Dataset records:

%%

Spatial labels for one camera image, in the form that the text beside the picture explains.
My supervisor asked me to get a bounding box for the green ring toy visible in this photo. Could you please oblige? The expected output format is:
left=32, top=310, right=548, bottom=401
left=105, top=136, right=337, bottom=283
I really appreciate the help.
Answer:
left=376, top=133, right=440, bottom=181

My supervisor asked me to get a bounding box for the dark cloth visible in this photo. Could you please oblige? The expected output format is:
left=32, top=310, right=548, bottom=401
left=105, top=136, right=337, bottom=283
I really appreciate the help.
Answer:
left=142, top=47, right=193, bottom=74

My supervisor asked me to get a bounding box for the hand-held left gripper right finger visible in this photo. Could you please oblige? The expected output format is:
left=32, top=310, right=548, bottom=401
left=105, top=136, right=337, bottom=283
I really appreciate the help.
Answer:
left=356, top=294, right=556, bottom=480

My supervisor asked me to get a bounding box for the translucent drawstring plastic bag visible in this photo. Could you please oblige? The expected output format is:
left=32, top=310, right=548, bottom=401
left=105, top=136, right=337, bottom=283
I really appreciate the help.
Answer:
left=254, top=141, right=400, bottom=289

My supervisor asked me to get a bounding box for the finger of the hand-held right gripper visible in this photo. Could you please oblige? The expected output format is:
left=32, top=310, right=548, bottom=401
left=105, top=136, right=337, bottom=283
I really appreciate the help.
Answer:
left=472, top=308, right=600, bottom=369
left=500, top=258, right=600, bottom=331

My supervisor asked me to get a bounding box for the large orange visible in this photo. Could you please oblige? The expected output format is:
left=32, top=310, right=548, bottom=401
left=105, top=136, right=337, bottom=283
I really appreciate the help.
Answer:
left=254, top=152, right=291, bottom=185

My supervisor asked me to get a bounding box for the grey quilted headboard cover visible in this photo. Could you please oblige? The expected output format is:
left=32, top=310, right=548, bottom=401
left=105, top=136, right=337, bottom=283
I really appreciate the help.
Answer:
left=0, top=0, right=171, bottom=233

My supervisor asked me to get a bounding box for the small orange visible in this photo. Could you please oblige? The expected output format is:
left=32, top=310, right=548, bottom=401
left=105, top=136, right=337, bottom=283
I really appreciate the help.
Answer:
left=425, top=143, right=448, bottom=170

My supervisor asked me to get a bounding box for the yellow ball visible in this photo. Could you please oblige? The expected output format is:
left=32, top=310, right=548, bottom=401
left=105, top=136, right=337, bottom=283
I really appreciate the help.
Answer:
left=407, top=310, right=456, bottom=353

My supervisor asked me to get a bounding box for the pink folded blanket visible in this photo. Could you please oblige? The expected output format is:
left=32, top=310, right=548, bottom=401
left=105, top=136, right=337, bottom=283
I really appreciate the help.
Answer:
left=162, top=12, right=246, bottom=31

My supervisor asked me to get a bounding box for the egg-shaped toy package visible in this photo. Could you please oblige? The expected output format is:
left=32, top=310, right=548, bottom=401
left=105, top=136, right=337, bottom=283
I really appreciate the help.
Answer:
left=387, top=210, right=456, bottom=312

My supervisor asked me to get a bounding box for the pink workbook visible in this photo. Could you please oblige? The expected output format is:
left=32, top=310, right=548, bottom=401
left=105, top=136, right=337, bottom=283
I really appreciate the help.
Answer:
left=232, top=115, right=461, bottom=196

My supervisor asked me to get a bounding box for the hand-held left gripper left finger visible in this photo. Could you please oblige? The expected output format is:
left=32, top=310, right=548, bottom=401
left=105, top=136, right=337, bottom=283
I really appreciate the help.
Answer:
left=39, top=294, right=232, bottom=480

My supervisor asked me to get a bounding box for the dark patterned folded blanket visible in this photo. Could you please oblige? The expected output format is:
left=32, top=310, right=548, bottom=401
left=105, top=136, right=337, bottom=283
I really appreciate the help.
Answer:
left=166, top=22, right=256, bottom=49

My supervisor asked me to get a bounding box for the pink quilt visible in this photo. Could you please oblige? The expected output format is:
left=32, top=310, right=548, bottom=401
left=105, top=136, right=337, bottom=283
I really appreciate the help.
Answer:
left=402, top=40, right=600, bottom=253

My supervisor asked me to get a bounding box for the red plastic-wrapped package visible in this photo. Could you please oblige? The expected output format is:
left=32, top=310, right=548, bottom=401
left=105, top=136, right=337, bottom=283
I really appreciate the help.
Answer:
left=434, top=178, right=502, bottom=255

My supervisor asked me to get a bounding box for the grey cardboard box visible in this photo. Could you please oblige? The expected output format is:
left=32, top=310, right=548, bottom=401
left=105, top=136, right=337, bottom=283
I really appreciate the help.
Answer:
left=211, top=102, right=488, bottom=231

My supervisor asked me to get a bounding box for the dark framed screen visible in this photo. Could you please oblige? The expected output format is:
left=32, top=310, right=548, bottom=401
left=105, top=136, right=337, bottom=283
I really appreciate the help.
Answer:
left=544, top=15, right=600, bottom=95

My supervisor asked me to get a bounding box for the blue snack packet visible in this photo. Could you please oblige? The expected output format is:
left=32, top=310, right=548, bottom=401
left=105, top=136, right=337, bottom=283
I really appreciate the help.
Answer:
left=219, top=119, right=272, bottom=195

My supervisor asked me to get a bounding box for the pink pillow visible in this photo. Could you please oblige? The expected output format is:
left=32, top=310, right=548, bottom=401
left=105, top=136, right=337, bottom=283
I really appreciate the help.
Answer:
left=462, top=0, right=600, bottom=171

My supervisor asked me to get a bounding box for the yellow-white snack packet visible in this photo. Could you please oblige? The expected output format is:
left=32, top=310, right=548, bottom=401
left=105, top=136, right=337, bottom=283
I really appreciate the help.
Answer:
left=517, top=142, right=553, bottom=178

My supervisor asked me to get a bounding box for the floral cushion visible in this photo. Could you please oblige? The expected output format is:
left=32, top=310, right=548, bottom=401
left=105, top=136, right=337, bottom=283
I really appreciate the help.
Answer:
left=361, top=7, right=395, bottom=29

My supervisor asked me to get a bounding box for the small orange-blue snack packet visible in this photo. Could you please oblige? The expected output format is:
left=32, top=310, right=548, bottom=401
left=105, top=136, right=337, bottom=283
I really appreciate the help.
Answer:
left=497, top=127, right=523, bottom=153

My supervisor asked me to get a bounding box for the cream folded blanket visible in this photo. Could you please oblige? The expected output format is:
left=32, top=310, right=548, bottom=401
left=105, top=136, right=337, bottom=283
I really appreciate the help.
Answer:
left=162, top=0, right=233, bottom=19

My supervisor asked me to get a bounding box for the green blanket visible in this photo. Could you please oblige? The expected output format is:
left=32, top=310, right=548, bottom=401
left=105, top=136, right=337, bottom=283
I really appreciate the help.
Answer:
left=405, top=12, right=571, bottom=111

%%

Task directions:
Check each line of the entries for "pink" and copy those that have it.

Expected answer:
My supervisor asked me to get a bounding box for the pink folded blanket visible in this photo. Could you please oblige? The expected output format is:
My supervisor asked me to get a bounding box for the pink workbook visible in this photo. Could you please oblige? The expected output format is:
My supervisor asked me to get a bounding box for the pink quilt visible in this photo. Could you please oblige? The expected output format is:
My supervisor asked me to get a bounding box for the pink pillow visible in this photo. Could you please oblige? The expected output format is:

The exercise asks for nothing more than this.